Colombia investigates journalist murders

Colombia investigates journalist murders: Police in Colombia are investigating the shooting deaths of two journalists returning from a county fair when they kill.

According to authorities, individuals on motorbikes opened fire at their car when Leyner Montero and Dilia Contreras entered the northern Colombian town of Fundacion early on Sunday.

According to the authorities, they are still unsure whether the incident was related to their journalistic activity. In Fundacion, Montero managed a community radio station that broadcasted regional news and cultural events.

In contrast, Contreras managed a regional news website and had just started working as a press representative for the municipality of Fundacion. Both journalists had visited the county fair over the weekend, according to the police, when Montero allegedly engage in a brawl.

After Mexico, Colombia is the region in which journalists kill most often.
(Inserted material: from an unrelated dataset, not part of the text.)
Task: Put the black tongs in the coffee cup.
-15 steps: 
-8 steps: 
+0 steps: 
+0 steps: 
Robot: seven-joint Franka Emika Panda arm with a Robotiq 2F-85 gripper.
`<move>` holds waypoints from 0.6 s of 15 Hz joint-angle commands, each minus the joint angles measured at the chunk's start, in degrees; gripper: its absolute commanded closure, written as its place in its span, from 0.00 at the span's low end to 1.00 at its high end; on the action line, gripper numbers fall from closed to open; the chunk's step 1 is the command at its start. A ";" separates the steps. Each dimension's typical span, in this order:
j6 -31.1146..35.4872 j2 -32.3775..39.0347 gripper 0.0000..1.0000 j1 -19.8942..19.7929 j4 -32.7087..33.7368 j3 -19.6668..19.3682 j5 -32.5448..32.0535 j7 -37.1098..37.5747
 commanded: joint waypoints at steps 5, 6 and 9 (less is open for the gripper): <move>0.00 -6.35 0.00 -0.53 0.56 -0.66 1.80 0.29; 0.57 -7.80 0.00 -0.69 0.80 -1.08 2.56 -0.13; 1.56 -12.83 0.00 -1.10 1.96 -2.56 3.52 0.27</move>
Since 2016, when the country’s government reached a peace agreement with the Revolutionary Armed Forces of Colombia that ended five decades of conflict, nine journalists have been killed in Colombia because of their job, according to the press freedom organization Reporters Without Borders.

Colombia had a twofold increase in journalist killings in the 1990s and early 2000s, and assaults on the media included the car bombing of the offices of a major daily.

The murder of Contreras and Montero, according to Juan Pappier, a senior researcher at Human Rights Watch, was “one of the deadliest assaults” against Colombian journalists in recent memory.

According to Pappier, it serves as a bitter reminder that security and protection measures need improvement.

President of Colombia Gustavo Petro, who took office earlier this month, demanded an inquiry.